I'm trying to compare the performance of Spark queries on datasets based on Parquet files and cached dataset.
Surprisingly queries on Parquet dataset are faster than queries on cached data. I see at least 2 reasons why it should not:
- cached data is in memory while parquet file isn't (it's on my SSD)

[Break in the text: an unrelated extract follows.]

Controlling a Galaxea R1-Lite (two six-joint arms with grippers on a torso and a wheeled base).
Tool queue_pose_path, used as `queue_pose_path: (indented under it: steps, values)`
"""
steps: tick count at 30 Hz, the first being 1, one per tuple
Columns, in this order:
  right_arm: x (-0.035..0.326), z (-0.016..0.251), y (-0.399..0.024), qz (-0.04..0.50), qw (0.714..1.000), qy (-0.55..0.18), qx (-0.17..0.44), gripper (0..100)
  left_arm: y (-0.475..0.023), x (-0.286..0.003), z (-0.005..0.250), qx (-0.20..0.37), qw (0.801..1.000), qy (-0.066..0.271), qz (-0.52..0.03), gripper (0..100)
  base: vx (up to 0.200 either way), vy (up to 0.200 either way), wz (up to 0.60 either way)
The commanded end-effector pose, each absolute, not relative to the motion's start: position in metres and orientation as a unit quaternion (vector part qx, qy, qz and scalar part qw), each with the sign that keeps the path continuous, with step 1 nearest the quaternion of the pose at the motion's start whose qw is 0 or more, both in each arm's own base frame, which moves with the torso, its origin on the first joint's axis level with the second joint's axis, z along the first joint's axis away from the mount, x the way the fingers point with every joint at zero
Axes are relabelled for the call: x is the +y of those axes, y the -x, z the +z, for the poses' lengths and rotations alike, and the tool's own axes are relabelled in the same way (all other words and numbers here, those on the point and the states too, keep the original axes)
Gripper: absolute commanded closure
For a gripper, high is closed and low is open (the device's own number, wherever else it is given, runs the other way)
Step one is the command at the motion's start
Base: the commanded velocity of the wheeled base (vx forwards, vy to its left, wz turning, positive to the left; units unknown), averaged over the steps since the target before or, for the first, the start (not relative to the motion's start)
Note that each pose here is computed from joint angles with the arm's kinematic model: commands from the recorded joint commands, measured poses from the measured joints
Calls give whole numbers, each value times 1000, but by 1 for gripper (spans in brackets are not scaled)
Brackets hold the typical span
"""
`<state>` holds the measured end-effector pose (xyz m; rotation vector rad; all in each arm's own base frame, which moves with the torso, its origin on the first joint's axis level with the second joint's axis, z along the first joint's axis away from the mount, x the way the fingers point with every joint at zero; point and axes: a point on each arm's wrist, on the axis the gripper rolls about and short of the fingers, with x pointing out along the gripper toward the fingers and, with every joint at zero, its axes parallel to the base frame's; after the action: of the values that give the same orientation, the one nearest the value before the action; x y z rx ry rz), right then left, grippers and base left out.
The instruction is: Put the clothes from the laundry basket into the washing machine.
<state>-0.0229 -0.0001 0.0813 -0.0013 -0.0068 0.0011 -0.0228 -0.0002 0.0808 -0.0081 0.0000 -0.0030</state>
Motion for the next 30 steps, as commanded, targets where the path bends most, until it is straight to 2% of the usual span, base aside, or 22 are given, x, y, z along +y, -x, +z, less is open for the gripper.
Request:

- I'm expecting cached data to be in an optimized format for spark queries
I've done this small benchmark on a 300MB parquet (9M lines), only timing the query time, not the time to cache the data:
def benchmarkSum(ds: org.apache.spark.sql.DataFrame): Double = {
var begin = System.nanoTime();
for (int <- 1 to 1000) {
ds.groupBy().sum("columnName").first()
}
return (System.nanoTime() - begin) / 1000000000.0;
}
val pqt = spark.read.parquet("myfile.parquet");
benchmarkSum(pqt) // 54s
var cached = pqt.cache()
cached.groupBy().sum("columnName").first() // One first call to triggers the caching before benchmark.
benchmarkSum(cached) // 77s
The queries on Parquet took 54s while it took 77s on the cached dataset.
I am doing this benchmark in a spark-shell
with 8 cores and 10GB memory.
So why is it slower to use cached data to sum my column? Am I doing something wrong?